I think this is a good thing to do in general, but please exercise particular caution when it comes to the container data structures, like std::vector.

  • std containers at least at one point were using poor growth factors, which can lead to a lot of internal fragmentation. See this Facebook writeup from a number of years ago. We have spent at least a little bit of time time tuning the growth strategies of XPCOM data structures (eg bug 1048044), at least somewhat tuning things towards the specific internal implementation details of the version of jemalloc we are using.
  • std containers can have API requirements we don't need that lead to poor memory usage. For instance, a std::queue with a single element in it can have a thousand entries in it, because it is required to support stable interior pointers.
  • We seem to use a different STL implementation on every one of our platforms, and some are fairly new and others are quite old, so it is possible that a container could have memory characteristics that are good on Windows and poor on Android, and there's no way to figure it out without testing on each platform.
  • std containers don't support memory reporting. As seen above, containers can end up with a lot of internal fragmentation, so to truly understand their memory usage it is important to be able to get a pointer to every block of memory in a container to pass to the allocator, but this isn't a capability that the STL provides. You could hack up something unsafe for local experimentation, but we wouldn't be able to ship that to users, and memory reports from users can be very useful.
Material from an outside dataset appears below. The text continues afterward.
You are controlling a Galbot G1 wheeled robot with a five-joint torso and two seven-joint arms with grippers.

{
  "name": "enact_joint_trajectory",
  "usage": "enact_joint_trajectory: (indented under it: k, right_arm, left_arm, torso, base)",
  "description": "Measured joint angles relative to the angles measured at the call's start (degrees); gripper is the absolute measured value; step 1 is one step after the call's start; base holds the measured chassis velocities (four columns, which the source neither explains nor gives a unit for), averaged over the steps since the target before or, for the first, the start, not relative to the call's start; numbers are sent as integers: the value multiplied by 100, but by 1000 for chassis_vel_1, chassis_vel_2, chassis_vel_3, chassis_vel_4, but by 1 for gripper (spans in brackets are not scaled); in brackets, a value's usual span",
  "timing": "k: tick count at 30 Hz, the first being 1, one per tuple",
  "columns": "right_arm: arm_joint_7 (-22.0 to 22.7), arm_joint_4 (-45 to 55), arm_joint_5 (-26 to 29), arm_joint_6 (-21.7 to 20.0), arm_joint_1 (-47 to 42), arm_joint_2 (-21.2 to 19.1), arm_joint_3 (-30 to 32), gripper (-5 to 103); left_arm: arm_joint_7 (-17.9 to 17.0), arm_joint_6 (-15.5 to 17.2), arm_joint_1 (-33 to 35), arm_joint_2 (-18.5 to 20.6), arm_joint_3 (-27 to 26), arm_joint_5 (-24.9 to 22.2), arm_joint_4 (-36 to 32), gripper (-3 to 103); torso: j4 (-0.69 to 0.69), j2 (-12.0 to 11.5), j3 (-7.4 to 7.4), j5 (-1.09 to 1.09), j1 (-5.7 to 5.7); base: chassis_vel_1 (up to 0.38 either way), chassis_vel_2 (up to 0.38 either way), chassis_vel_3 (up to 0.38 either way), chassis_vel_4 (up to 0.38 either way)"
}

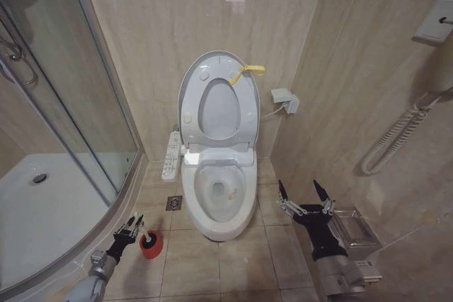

Another important one I forgot:

  • Many of our XPCOM/MFBT containers like nsTArray have release mode bounds checking, which is important for Firefox security. While the STL implementations are implementing various hardening options, the fact that we ship a variety of STL implementations with a wide range of ages means it will likely take a lot of time and effort to get stl containers to the level of hardening as our own home grown data structures. I filed bug 1986488 about this problem but it doesn't seem like we'll be able to fix it soon. Not all of our own data structures are hardened like this, but at least we have the ability to add release checking if it seems like a problem.